George Ford plays the pragmatist as England finally come to the boil in Marseille cauldron

George Ford’s metronomic display led England  (Getty Images)
George Ford’s metronomic display led England (Getty Images)

After months of toil and trouble, it took a Marseille cauldron for England to find their magic brew. It may not prove the elixir of Rugby World Cup life but on a night that threatened disaster after Tom Curry’s third-minute sending off at a bubbling Stade Velodrome, England came to the boil.

The win was an odd concoction, a convincing final margin even with Argentina scoring the encounter’s only try two minutes from time. It was a night for leaders, and England’s stood up. Courtney Lawes led the defensive effort, Manu Tuilagi and Maro Itoje were back to their best. But it was George Ford, playing the pragmatist, who took control to kick England to a faith-restoring victory.

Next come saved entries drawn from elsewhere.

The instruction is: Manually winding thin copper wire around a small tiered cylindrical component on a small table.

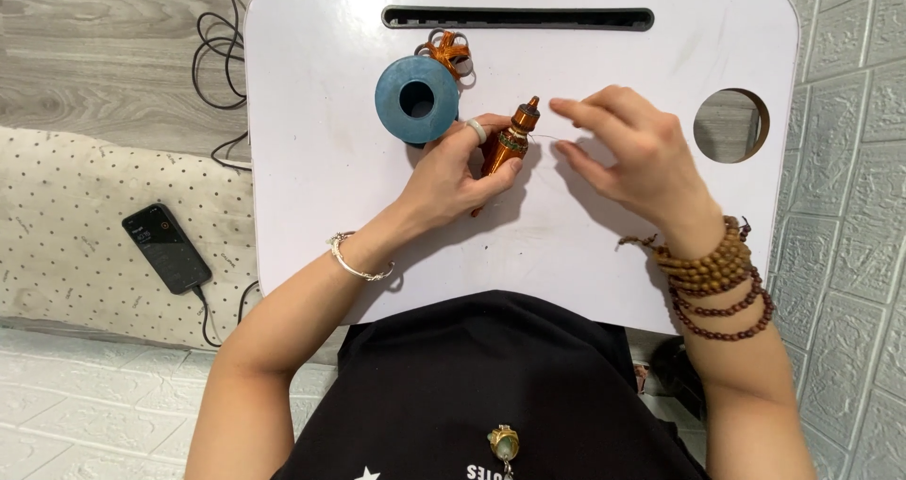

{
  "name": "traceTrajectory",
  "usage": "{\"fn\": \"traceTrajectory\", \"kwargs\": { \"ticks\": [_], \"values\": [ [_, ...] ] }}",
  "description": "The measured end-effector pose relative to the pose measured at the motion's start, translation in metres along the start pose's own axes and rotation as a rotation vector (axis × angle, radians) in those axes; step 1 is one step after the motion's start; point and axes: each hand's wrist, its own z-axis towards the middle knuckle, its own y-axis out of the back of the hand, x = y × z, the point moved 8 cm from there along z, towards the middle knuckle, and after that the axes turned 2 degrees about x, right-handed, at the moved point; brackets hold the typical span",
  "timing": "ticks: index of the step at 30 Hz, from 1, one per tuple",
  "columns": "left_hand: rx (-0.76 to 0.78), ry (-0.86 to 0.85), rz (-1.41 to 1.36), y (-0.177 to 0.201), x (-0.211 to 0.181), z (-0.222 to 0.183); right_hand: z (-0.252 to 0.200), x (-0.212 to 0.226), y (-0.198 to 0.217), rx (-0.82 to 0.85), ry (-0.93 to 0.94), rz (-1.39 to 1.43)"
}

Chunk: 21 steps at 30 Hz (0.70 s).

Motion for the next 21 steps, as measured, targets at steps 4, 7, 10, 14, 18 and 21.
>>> {"fn": "traceTrajectory", "kwargs": {
  "ticks": [4,7,10,14,18,21],
  "values": [
    [-0.002,0.006,0.002,0.000,0.001,-0.001,-0.001,0.012,-0.004,-0.089,0.120,-0.113],
    [0.008,-0.002,0.003,0.000,0.001,0.000,-0.001,0.019,-0.003,-0.169,0.199,-0.225],
    [0.021,-0.005,-0.007,-0.001,0.002,-0.001,0.000,0.028,-0.005,-0.191,0.248,-0.253],
    [0.016,-0.012,0.004,0.000,0.002,-0.001,0.004,0.035,-0.008,-0.198,0.270,-0.240],
    [0.016,-0.026,0.022,-0.001,0.002,0.000,0.004,0.033,-0.009,-0.185,0.252,-0.218],
    [0.026,-0.016,0.032,-0.002,0.002,0.000,0.000,0.014,-0.017,-0.147,0.074,0.139]
  ]
}}
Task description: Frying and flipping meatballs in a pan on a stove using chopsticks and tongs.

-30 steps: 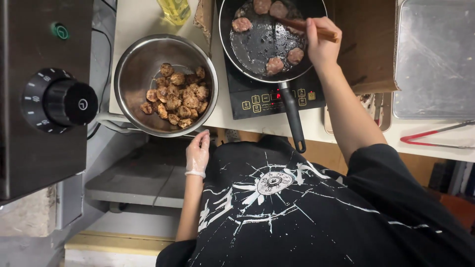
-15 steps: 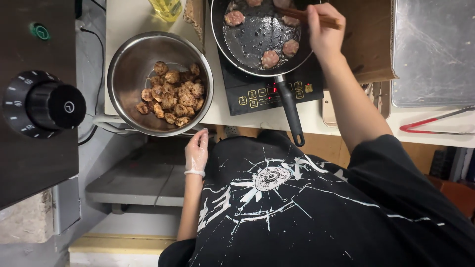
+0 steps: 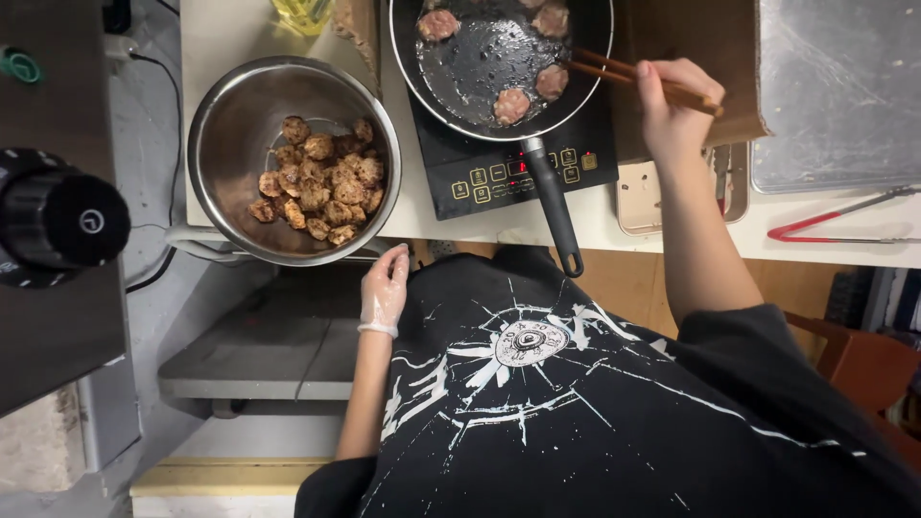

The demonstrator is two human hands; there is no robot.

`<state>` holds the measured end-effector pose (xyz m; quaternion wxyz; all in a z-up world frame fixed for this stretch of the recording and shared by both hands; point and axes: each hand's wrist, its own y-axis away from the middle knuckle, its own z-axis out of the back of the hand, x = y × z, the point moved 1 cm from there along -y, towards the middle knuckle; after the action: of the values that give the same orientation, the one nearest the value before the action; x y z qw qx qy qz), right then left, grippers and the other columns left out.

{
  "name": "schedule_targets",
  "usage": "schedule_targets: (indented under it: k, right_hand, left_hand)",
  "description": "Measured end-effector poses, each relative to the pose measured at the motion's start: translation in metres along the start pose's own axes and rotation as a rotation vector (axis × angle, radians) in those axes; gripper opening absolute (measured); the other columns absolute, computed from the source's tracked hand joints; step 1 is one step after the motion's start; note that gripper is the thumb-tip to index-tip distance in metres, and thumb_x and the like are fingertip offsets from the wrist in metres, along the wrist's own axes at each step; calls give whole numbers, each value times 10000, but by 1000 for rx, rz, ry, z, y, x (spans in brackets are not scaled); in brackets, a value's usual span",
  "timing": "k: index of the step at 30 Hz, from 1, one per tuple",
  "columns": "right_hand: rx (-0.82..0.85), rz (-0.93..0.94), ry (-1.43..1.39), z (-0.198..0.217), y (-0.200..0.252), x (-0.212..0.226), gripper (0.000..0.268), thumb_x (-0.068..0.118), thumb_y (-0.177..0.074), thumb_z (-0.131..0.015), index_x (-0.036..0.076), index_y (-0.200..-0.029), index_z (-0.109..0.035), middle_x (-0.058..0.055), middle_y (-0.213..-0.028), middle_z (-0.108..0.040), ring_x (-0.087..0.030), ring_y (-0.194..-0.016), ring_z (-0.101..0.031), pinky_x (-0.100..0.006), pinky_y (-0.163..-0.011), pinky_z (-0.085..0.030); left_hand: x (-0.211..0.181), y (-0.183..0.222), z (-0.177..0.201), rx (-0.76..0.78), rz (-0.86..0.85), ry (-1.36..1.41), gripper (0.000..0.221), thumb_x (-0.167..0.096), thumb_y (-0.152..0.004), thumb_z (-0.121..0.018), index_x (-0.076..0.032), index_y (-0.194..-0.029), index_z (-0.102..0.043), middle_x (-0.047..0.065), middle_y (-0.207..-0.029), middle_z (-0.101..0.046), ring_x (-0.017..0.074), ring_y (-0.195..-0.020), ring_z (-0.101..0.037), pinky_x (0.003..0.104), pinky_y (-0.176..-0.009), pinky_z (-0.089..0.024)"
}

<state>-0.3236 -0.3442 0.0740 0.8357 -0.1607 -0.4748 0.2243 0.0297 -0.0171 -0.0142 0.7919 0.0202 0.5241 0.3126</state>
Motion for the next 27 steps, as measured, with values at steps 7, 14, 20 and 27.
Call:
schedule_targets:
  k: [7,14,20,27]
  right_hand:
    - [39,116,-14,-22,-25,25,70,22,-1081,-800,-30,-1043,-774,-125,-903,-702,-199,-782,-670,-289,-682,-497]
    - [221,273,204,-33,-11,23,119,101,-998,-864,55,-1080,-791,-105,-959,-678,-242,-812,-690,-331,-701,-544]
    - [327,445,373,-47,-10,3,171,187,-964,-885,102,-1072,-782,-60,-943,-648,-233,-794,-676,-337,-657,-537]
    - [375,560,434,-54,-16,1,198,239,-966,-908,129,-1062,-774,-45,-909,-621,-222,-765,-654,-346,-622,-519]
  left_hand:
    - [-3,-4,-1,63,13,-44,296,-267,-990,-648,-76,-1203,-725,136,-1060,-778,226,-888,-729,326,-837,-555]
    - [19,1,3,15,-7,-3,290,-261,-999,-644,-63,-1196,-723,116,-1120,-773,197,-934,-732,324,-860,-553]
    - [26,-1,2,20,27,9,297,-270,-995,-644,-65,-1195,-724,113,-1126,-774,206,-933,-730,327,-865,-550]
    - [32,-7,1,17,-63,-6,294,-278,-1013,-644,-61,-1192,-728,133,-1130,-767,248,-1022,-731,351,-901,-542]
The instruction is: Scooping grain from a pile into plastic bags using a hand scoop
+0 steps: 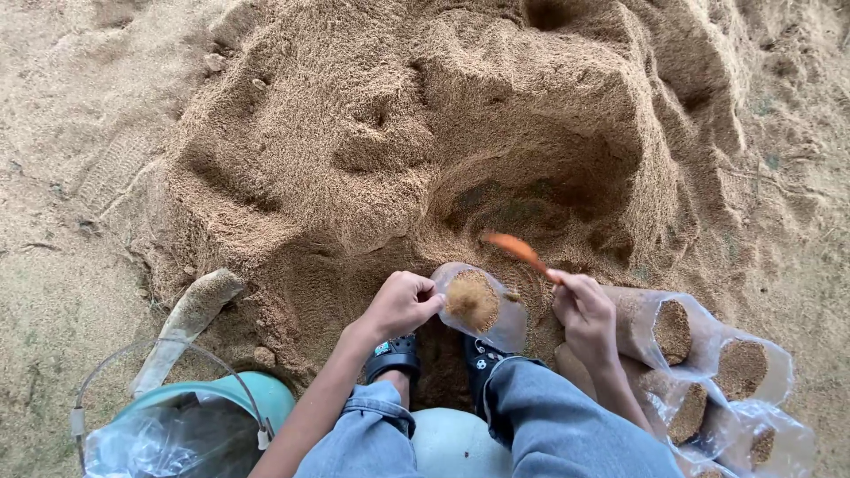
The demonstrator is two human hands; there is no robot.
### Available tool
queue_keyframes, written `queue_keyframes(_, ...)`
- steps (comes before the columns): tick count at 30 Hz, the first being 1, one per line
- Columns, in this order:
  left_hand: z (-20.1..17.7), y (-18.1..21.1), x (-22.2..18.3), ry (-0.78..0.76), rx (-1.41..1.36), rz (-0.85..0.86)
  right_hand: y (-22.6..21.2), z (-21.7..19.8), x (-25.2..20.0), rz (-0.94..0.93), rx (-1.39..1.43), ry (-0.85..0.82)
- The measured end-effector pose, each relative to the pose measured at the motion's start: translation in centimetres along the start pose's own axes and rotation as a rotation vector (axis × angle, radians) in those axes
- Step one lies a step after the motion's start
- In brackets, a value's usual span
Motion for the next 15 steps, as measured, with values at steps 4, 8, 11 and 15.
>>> queue_keyframes(4, 0.1, 0.3, 0.1, -0.013, -0.034, -0.022, 4.5, 2.8, 2.9, 0.151, 0.102, 0.062)
queue_keyframes(8, 0.2, 0.7, 0.0, -0.032, -0.028, -0.039, 12.0, 6.5, 6.0, 0.676, 0.105, 0.010)
queue_keyframes(11, 0.2, 0.5, -0.2, -0.041, -0.026, -0.054, 17.0, 8.1, 7.8, 0.634, -0.031, 0.026)
queue_keyframes(15, -0.4, 0.4, -0.6, -0.041, -0.063, -0.070, 17.1, 11.8, 6.6, 0.544, -0.088, -0.145)
Point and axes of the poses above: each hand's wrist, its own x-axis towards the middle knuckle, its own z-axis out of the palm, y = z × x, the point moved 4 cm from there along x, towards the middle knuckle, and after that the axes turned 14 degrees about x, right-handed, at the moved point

Ford’s 27 points came from nine strikes of his right boot, three drop goals, six from the tee. English fly halves tend to enjoy the World Cup stage, and Ford’s performance here was a display of command, correctness and clarity. Not all ills are cured, clearly, but how England needed this sort of showing, their fire finally burning in the south of France heat.

It was the sort of atmosphere to lift a dishevelled contest, two flawed sides fumbling in the night. Marseille had been abuzz all weekend, fans packing into the retro metro to make their way out to a Velodrome, still thronged in their thousands outside the gates as the anthems played.

The Argentina fans who had made it inside were jumping as Santiago Carreras kicked off, but soon were baying for blood. Juan Cruz Mallia’s meteor fall ended with a collision between cheek and chin – Curry’s challenge was clumsy, rather than calculated, but upgraded to red on review.

It was a nightmare start for England, and hardly a surprise to see them in trouble with referee Mathieu Raynal. It was a horror return for Curry, head strapped like a latter-day Terry Butcher as his fate was confirmed. The flanker had been hailed as the missing cog in Steve Borthwick’s pack this week, but after three minutes of ticking, his evening was at an end. His involvement against Japan next weekend rests on England’s secret weapon – Richard Smith KC.

The blood seemed to drain out of England’s faces as Curry trekked down the tunnel, and further still when a leaping Santiago Carreras’s collision with Ford remained a yellow on review.

But, after the two sides traded penalties after the early madness, England found a method. Argentina had enjoyed the better of much of the first 25 minutes but could not get out of their own way, a clacking of heels on an out-of-time tap routine squandering one opportunity before Mateo Carreras hoicked out on the full.

That gave England field position, and Ford his first opportunity. There were howls of frustration as the fly half dropped deep into the pocket; by the third successful drop goal in 15 first-half minutes, the travelling fans had learned England’s slot machine was paying out.

This was the sort of on-the-fly thinking that England have lacked for so much of the last few years, casting aside any whims of extravagance to give his accident-prone attack few opportunities. With a busy Ben Earl, Courtney Lawes and Jamie George leading the defensive charge, and Manu Tuilagi’s bulk handy as an emergency option on the flank, England’s 14 men seldom looked stressed.

The boot of George Ford made the difference in Marseille (Getty Images)
The boot of George Ford made the difference in Marseille (Getty Images)

Ford knocked through three more from the tee just after the resumption, the lead now into double figures. Twice more the fly half struck clean and true soon after as England continued to accumulate.

By now, the Pumas were scratching and clawing, pointless for nearly an hour and desperately short of direction. Michael Cheika had loaded up his bench with six forwards, thinking their introduction might tilt a close contest. By the time they joined, this was anything but – England engulfed another aimless carrier and Ford took his tally to 24.

Argentina at last crossed the line 13 minutes from time, but three of England’s 14 were beneath the ball. Tuilagi was rediscovered as a defensive force. Lawes left, but Earl and George continued, wrecking Argentine possession around the fringes, with Itoje influential, too.

South American fans poured out, frustrated by their side’s lack of progress. There was time left for Ford to take his tally to 27 before Rodrigo Bruni crashed over. “We’ve been written off too soon”, Steve Borthwick’s side had cried all week – at last, reason to believe them.